Write each line below back out exactly, omitting its pictures.

■ ■ ■

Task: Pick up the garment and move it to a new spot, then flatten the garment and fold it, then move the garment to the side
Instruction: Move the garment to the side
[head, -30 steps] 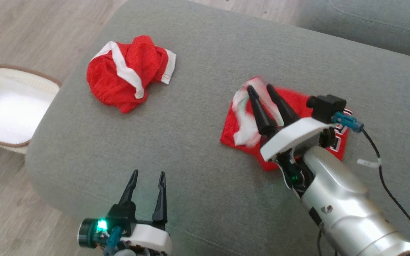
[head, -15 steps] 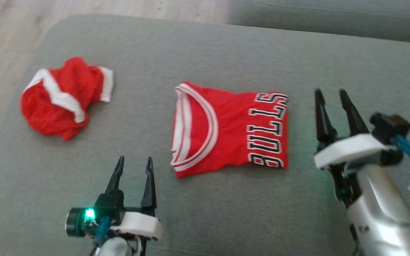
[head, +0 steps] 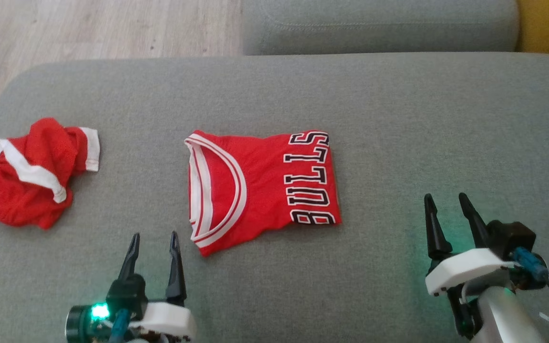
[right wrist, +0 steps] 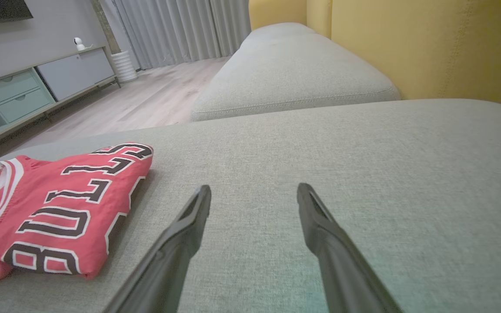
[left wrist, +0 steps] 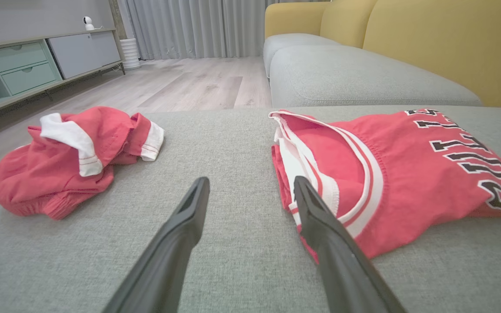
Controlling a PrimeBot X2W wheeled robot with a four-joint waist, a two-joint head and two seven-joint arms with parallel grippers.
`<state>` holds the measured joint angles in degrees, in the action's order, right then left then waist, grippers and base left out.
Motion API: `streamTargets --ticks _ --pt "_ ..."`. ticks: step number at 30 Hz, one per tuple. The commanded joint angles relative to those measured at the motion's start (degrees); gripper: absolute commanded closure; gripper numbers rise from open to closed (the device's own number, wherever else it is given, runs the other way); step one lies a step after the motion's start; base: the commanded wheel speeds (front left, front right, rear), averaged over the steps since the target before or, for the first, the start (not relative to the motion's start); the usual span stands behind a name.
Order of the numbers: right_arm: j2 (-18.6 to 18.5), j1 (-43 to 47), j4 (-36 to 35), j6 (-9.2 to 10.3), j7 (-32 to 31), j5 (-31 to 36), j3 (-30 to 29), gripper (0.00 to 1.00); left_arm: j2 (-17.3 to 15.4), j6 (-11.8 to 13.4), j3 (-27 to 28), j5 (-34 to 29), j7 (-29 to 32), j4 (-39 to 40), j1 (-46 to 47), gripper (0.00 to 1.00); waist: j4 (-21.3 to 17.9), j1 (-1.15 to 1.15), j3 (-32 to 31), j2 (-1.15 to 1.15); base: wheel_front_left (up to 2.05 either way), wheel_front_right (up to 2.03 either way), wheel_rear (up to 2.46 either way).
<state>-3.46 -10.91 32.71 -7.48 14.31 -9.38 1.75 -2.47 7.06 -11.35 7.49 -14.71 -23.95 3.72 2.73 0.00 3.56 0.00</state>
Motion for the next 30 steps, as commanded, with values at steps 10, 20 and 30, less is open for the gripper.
streamTargets --ticks 10,20,30 --pt "0.6 -0.5 -1.9 -0.01 0.7 0.6 1.1 0.00 -0.4 -0.2 2.7 -0.7 -0.3 1.7 0.1 0.00 -0.5 0.00 -0.8 0.00 0.00 0.00 0.00" --pt "0.6 -5.6 -0.8 -0.01 0.7 -1.3 6.6 0.00 -0.4 -0.7 -1.4 0.4 -0.3 3.1 3.3 0.00 5.1 0.00 4.2 0.00 0.00 0.00 0.00" --pt "0.6 -14.7 12.7 -0.01 0.7 -2.7 9.8 0.00 -0.4 0.1 -4.4 2.3 -0.3 2.3 3.8 0.00 14.1 0.00 7.5 0.00 0.00 0.00 0.00"
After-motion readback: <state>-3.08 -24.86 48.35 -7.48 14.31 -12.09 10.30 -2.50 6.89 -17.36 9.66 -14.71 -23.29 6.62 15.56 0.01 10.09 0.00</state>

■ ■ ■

**Answer box**
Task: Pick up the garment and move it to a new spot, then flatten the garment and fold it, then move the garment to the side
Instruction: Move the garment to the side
[head, -30 steps] 
[head, -15 steps] 
[head, +0 steps] 
[right wrist, +0 steps] 
[left wrist, +0 steps] 
Controlling a PrimeBot X2W wheeled robot with a four-joint waist, a two-joint head and two seven-joint arms with parallel grippers.
`<state>` holds the measured joint angles in degrees, in the action's order, right then left then waist, grippers and base left out.
Motion API: `streamTargets --ticks _ --pt "_ ..."`. ticks: step number at 30 Hz, one per tuple. The commanded joint angles relative to those measured at the motion's start (degrees); gripper: absolute commanded closure; gripper numbers rise from open to closed (the device's own number, wherever else it is given, runs the other way); step one lies a step after the motion's start; base: the commanded wheel speeds (front left, front right, rear), averaged over the steps since the target before or, for the first, the start (not relative to the motion's start); the usual span stands behind a name.
Order of the numbers: right_arm: j2 (-18.6 to 18.5), j1 (-43 to 47), j4 (-36 to 35), j6 (-9.2 to 10.3), j7 (-32 to 31), j5 (-31 to 36), j3 (-30 to 29), gripper (0.00 to 1.00); left_arm: j2 (-17.3 to 15.4), j6 (-11.8 to 13.4), j3 (-27 to 28), j5 (-34 to 29), j7 (-29 to 32), j4 (-39 to 40), j1 (-46 to 47), gripper (0.00 to 1.00); waist: j4 (-21.3 to 17.9), j1 (-1.15 to 1.15), j3 (-32 to 31), j2 (-1.15 to 1.15); base: wheel_front_left (up to 2.05 either way), wheel_front_right (up to 2.03 either way), wheel_rear (up to 2.46 either way).
<state>-3.46 -10.91 32.71 -7.48 14.31 -9.38 1.75 -2.47 7.06 -11.35 7.49 -14.71 -23.95 3.72 2.73 0.00 3.56 0.00</state>
Motion for the next 30 steps, as commanded, with values at steps 10, 20 and 30, less is open for the gripper.
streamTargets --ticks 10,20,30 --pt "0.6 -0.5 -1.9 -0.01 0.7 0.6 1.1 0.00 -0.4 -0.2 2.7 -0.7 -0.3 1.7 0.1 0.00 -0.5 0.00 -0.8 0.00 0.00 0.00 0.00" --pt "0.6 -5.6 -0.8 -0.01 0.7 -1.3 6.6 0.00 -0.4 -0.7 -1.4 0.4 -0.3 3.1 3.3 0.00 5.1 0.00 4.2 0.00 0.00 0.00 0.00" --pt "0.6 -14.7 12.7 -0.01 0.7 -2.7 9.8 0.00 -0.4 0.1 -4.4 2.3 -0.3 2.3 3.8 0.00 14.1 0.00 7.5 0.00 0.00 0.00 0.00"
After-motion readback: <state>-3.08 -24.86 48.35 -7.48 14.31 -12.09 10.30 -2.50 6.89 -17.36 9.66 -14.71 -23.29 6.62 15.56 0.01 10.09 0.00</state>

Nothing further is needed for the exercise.